Towards the fixed point property for superreflexive spaces (Q2777719)

This article deals with a class of Banach spaces \(X\) in which the following \((S_m)\)-property holds: every metrically convex set \(A\subset S_X\) \((S_X\) is the unit sphere of \(X)\) with diameter not greater than 1 can be (weakly) separated from zero by a functional \(F\in X^*\). In the article it is proved that all separable and all strictly convex Banach spaces have this property; furthermore, it is shown that all uniformly noncreasy spaces, a large class of superreflexive spaces introduced by S. Prus, also have the property \((S_m)\); in particular, all uniformly convex and all uniformly smooth Banach spaces have the property \((S_m)\).

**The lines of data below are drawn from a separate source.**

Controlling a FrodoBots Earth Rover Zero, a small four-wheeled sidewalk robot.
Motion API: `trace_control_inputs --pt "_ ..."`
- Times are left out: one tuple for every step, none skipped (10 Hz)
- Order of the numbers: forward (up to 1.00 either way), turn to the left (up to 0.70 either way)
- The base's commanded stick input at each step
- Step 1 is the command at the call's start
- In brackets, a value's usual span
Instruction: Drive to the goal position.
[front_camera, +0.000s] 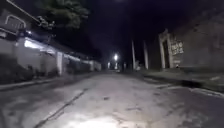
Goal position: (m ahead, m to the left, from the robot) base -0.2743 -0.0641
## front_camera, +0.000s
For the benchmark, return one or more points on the street lamp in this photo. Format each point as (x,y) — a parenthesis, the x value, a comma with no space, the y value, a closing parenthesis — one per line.
(116,57)

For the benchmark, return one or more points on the long white wall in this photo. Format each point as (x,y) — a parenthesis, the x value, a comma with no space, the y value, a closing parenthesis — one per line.
(36,55)

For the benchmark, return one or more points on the building with arched window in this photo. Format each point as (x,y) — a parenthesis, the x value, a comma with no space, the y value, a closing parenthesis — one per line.
(15,23)

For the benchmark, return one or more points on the pole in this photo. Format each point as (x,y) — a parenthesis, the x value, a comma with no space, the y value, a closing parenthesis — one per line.
(133,55)
(145,55)

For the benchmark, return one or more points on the raised pavement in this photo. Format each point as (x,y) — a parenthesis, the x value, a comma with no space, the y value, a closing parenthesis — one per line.
(36,81)
(186,78)

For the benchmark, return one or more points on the grey concrete road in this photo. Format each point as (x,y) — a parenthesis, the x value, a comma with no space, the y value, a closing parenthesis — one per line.
(110,100)

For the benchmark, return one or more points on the tree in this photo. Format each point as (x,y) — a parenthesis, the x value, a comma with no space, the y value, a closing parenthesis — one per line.
(65,13)

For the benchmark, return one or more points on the dark brick wall with gate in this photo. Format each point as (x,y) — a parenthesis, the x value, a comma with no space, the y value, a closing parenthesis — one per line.
(196,43)

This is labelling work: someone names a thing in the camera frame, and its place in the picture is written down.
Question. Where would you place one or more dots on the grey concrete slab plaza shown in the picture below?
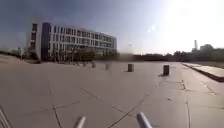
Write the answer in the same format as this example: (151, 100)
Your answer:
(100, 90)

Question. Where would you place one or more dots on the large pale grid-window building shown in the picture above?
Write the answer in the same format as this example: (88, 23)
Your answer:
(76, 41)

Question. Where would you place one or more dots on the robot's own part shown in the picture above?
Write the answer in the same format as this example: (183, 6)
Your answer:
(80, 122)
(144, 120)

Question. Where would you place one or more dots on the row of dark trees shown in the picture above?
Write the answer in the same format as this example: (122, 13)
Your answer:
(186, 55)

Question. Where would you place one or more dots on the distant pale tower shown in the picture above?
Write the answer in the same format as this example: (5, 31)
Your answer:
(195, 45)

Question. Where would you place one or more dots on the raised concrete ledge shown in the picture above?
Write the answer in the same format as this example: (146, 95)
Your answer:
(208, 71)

The main result is the following: if \(X\) is a superreflexive space and \((X)_U\) (the quotient space of \(\ell_\infty (X)\) by the subspace \(\{(x_n)\in \ell_\infty (X):\lim_U \|x_n\|=0\}\) of \(\ell_\infty (X))\) has the property \((S_m)\) for some free ultrafilter \(U\) on \(\mathbb{N}\), then \(X\) has the fixed point property. In particular, all uniformly noncreasy Banach spaces have the fixed point property.